**WORK TO BE COMPLETED:**
Copy out each line from the start of the material below until the line with "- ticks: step", that line included.

══════════════════════════════

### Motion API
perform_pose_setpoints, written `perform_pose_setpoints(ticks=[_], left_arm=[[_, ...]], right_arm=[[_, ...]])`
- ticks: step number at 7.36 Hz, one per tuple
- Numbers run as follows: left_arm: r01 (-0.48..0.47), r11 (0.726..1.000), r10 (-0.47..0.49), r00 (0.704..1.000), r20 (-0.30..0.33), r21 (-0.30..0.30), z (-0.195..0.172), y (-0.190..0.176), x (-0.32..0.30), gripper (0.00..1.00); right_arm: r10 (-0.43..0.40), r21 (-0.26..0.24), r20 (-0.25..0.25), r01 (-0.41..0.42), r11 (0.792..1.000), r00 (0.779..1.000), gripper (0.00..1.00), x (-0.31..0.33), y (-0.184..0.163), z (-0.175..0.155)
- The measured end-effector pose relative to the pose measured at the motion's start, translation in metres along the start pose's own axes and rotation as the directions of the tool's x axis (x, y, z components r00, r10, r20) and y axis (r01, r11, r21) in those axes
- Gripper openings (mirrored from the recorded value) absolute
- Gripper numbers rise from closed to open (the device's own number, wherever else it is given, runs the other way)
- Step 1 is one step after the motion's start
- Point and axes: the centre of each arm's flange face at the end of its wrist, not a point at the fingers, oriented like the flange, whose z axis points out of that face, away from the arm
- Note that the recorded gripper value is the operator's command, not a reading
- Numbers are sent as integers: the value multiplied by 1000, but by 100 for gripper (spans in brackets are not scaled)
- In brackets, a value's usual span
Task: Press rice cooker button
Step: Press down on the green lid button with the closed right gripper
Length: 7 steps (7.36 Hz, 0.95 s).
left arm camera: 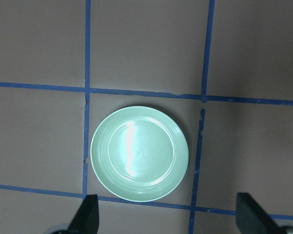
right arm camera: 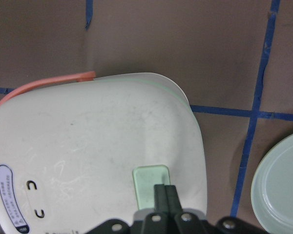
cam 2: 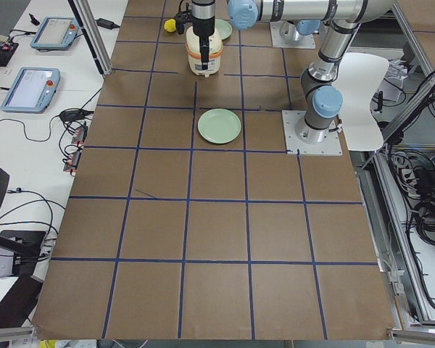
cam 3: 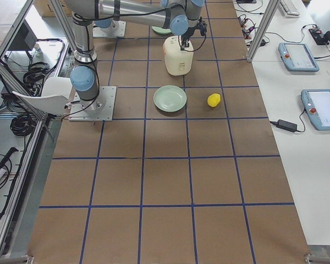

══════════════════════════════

**EXERCISE ANSWER:**
### Motion API
perform_pose_setpoints, written `perform_pose_setpoints(ticks=[_], left_arm=[[_, ...]], right_arm=[[_, ...]])`
- ticks: step number at 7.36 Hz, one per tuple

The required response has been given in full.